A previsão é de dez encontros, realizados às sextas-feiras no Centro Especializado Professora Clotildes Schinato dos Santos. Ao todo, serão atendidos 20 estudantes do Ensino Fundamental I, divididos igualmente entre os períodos da manhã e da tarde. Os alunos serão selecionados entre diferentes unidades da rede municipal que possuem crianças atendidas ou acompanhadas nessa área da Educação Especial.
O projeto é desenvolvido a partir de uma ação de extensão universitária. A proposta não se limita à apresentação teórica dos conteúdos. Os estudantes deverão trabalhar com situações concretas, levantar hipóteses, realizar experimentos, comparar resultados e buscar soluções para desafios apresentados durante os encontros.
Entre os recursos previstos estão placas solares, circuitos eletrônicos, sensores e sistemas baseados em Arduino. A intenção é utilizar esses equipamentos para explicar, de maneira prática, conceitos relacionados à geração e ao consumo de energia, sustentabilidade, programação e funcionamento de dispositivos eletrônicos.

Para um estudante com Altas Habilidades, esse formato tem uma consequência importante: oferece oportunidades para aprofundar conteúdos que normalmente não fazem parte da rotina do Ensino Fundamental. Em vez de apenas acelerar matérias tradicionais, o projeto cria situações em que o aluno pode investigar problemas e desenvolver conhecimento em áreas específicas de interesse.
A preparação começou antes do contato direto com os estudantes. A proposta foi apresentada à Secretaria Municipal de Educação, à coordenação de Educação Especial e aos professores das salas de recursos. Em 8 de setembro, pais e responsáveis também participaram de uma reunião na Câmara Municipal de Corbélia para conhecer o funcionamento do projeto e autorizar a participação dos alunos.

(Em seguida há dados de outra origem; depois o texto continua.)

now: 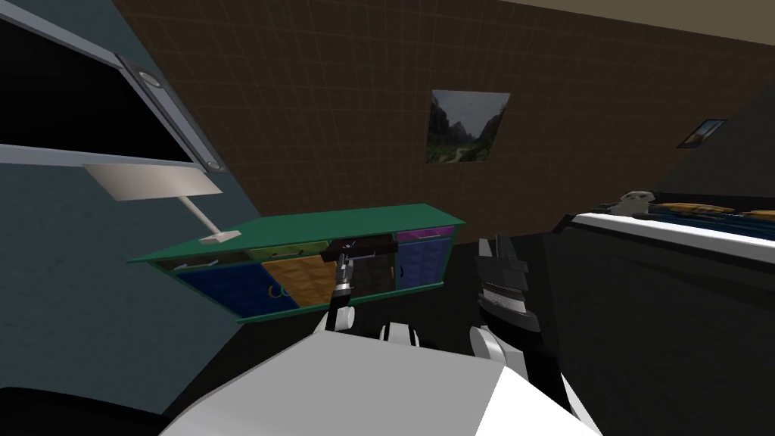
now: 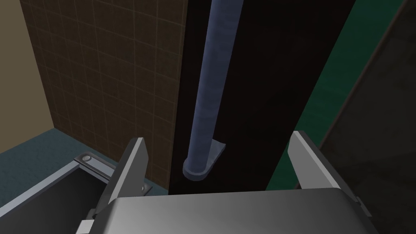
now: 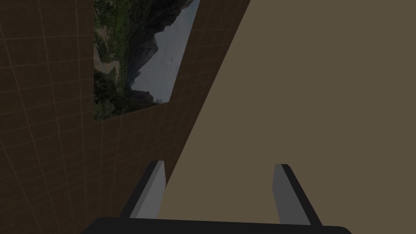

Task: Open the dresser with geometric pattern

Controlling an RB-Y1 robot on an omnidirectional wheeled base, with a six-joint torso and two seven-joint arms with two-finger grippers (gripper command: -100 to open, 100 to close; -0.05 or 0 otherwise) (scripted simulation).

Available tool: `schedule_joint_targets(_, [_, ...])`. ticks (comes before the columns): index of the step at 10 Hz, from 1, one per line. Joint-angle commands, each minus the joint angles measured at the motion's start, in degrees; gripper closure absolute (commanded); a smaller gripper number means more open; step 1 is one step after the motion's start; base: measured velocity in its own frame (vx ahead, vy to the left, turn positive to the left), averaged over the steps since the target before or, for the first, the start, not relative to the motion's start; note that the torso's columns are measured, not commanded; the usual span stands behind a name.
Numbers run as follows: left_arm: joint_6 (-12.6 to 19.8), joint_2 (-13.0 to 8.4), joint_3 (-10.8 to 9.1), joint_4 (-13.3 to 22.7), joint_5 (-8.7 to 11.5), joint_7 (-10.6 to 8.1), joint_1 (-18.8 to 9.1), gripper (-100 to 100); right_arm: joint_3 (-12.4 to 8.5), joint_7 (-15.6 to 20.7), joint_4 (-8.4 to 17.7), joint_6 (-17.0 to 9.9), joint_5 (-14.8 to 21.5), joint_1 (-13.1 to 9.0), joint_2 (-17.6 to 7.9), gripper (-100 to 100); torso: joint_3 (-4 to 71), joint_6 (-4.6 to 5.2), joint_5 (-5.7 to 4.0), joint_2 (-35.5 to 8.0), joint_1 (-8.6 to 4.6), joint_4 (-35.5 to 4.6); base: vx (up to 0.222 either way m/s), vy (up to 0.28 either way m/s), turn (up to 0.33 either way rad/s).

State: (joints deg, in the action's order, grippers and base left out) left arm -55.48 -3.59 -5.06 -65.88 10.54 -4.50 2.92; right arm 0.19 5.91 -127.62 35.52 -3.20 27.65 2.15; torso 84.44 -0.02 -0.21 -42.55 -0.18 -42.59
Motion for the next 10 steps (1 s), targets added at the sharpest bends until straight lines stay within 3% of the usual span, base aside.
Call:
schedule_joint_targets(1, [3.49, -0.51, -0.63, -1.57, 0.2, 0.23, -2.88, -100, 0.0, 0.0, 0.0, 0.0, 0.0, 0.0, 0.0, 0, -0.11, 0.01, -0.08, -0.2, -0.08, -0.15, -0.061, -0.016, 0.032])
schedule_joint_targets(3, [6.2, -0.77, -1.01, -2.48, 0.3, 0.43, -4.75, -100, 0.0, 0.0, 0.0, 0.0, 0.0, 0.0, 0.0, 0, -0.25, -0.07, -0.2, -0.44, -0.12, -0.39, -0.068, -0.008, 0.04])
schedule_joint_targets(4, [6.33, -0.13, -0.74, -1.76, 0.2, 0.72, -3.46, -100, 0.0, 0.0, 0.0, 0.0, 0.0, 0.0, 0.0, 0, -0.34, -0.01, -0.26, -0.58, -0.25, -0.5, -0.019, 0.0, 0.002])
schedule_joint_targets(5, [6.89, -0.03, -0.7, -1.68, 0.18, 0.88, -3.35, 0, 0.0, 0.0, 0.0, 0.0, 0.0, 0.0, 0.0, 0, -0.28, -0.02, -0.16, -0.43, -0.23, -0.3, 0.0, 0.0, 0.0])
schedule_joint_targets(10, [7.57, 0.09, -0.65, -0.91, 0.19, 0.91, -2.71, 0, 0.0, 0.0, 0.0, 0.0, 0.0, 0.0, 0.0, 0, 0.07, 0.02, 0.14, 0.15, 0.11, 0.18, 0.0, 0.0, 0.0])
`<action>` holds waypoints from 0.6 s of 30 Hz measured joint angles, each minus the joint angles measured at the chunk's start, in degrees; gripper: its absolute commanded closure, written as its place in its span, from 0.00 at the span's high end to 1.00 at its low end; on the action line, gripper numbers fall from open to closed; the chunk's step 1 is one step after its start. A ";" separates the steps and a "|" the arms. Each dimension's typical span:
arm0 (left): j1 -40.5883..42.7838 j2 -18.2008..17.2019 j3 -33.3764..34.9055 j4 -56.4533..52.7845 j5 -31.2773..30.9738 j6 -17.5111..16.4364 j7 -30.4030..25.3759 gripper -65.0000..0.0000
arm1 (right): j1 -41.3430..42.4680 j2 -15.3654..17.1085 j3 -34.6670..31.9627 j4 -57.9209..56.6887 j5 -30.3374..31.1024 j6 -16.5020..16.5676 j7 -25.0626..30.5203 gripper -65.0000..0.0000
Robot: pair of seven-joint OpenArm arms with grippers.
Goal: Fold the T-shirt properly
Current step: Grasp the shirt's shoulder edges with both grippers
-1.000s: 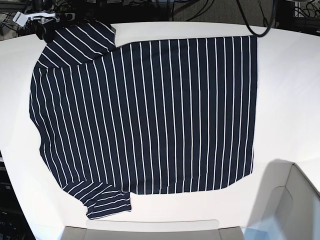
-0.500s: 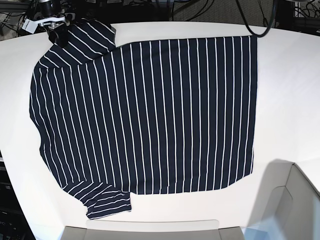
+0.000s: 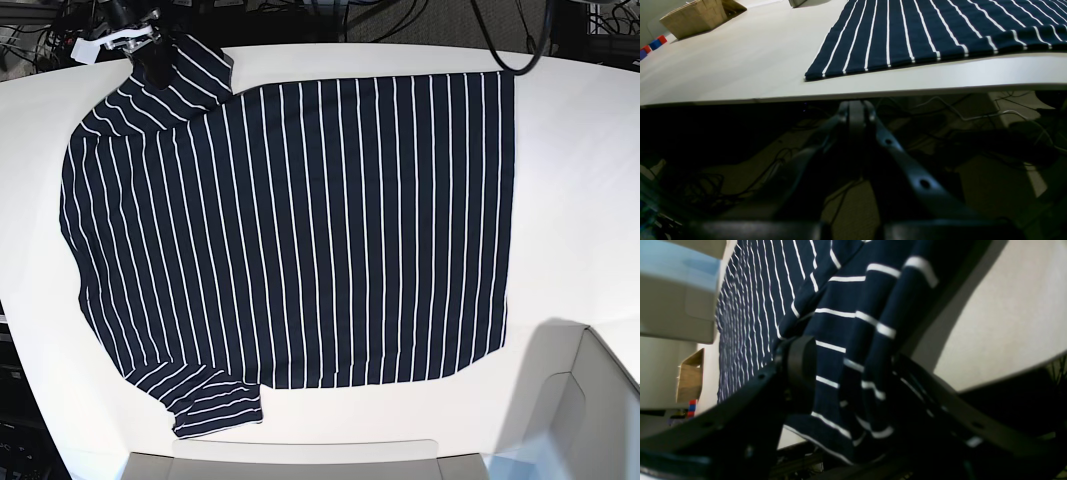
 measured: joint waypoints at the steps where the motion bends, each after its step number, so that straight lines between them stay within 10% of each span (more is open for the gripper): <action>1: 0.04 0.02 0.00 0.48 0.00 0.02 0.07 0.03 | 0.44 -0.02 0.02 -0.17 0.35 -0.02 -0.07 0.42; 13: 8.46 0.00 6.40 16.57 -0.37 0.26 0.46 0.25 | 0.81 0.39 0.02 -0.98 0.57 0.33 0.44 0.42; 18: 9.84 -0.20 9.11 26.45 -2.73 0.00 12.33 0.26 | 0.81 0.42 0.02 -0.98 0.48 0.33 0.31 0.42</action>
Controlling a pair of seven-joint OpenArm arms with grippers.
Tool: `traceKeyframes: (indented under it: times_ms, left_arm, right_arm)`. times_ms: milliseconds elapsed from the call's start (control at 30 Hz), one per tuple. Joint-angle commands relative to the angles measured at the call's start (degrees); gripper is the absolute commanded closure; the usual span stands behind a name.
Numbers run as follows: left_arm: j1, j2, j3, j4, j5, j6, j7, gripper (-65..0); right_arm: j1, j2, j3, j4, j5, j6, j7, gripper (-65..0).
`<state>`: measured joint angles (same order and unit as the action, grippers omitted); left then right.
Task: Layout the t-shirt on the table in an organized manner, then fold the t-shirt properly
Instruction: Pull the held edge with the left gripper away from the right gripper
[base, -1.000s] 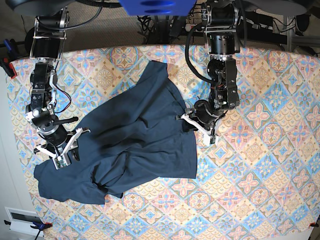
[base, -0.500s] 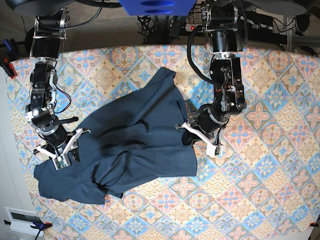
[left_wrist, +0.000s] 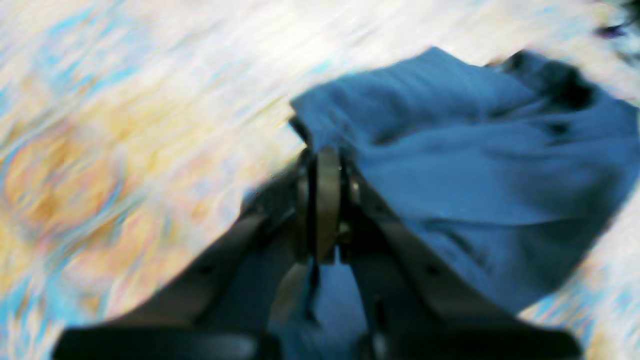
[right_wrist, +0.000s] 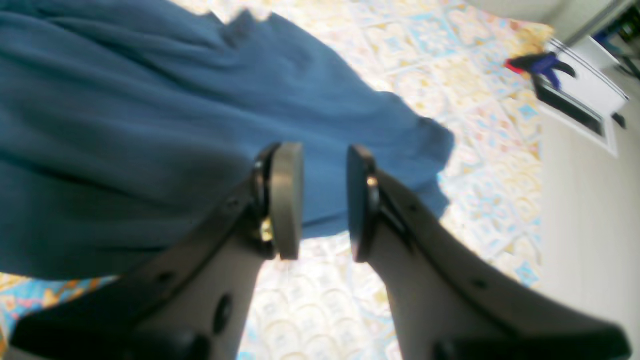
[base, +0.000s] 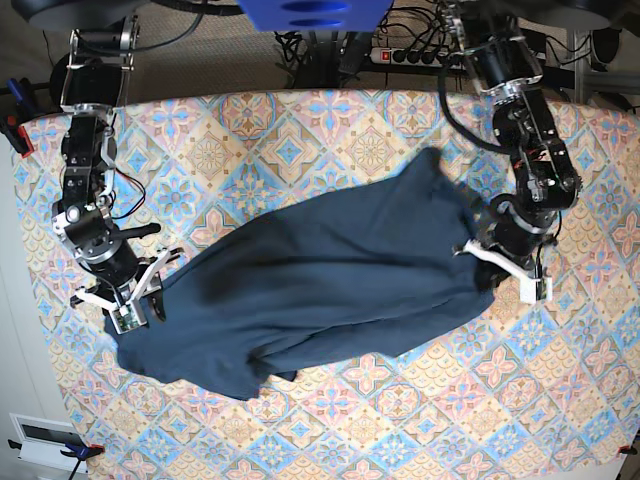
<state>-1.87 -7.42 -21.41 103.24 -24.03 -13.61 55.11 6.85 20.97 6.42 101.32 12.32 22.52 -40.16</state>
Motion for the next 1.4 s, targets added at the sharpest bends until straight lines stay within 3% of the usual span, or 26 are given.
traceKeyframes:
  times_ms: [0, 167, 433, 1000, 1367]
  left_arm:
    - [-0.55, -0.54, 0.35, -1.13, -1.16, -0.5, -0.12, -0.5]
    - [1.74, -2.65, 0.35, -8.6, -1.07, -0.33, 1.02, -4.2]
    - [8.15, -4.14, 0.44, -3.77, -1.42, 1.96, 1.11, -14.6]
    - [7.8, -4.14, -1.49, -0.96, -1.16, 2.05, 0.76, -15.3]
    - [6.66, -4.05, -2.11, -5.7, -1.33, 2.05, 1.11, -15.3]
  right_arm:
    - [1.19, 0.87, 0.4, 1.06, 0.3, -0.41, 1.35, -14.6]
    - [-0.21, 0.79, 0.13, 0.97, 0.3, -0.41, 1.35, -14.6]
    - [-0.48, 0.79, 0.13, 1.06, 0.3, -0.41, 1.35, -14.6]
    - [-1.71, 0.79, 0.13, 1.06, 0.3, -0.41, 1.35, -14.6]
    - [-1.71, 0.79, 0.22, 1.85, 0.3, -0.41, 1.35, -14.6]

A inclusão de estudantes ainda em processo de identificação é outro ponto relevante. Isso permite que crianças que apresentem características compatíveis com Altas Habilidades possam participar mesmo antes da conclusão de todo o processo avaliativo.
As oficinas serão conduzidas pelo doutorando e mestrando Josenei Godoi de Medeiros, da Unioeste, e pela mestranda Marcia Staudt, da UEM. Dessa maneira, a iniciativa também aproxima a universidade da educação básica municipal.
O projeto começa em outubro e, até o momento, não foi divulgado um calendário detalhado com as datas de cada encontro. Também não há informação sobre eventual continuidade da iniciativa depois das dez atividades previstas.
O principal resultado a ser acompanhado será justamente como os 20 estudantes responderão à proposta e se a experiência poderá abrir espaço para novas ações voltadas a alunos com Altas Habilidades na rede municipal.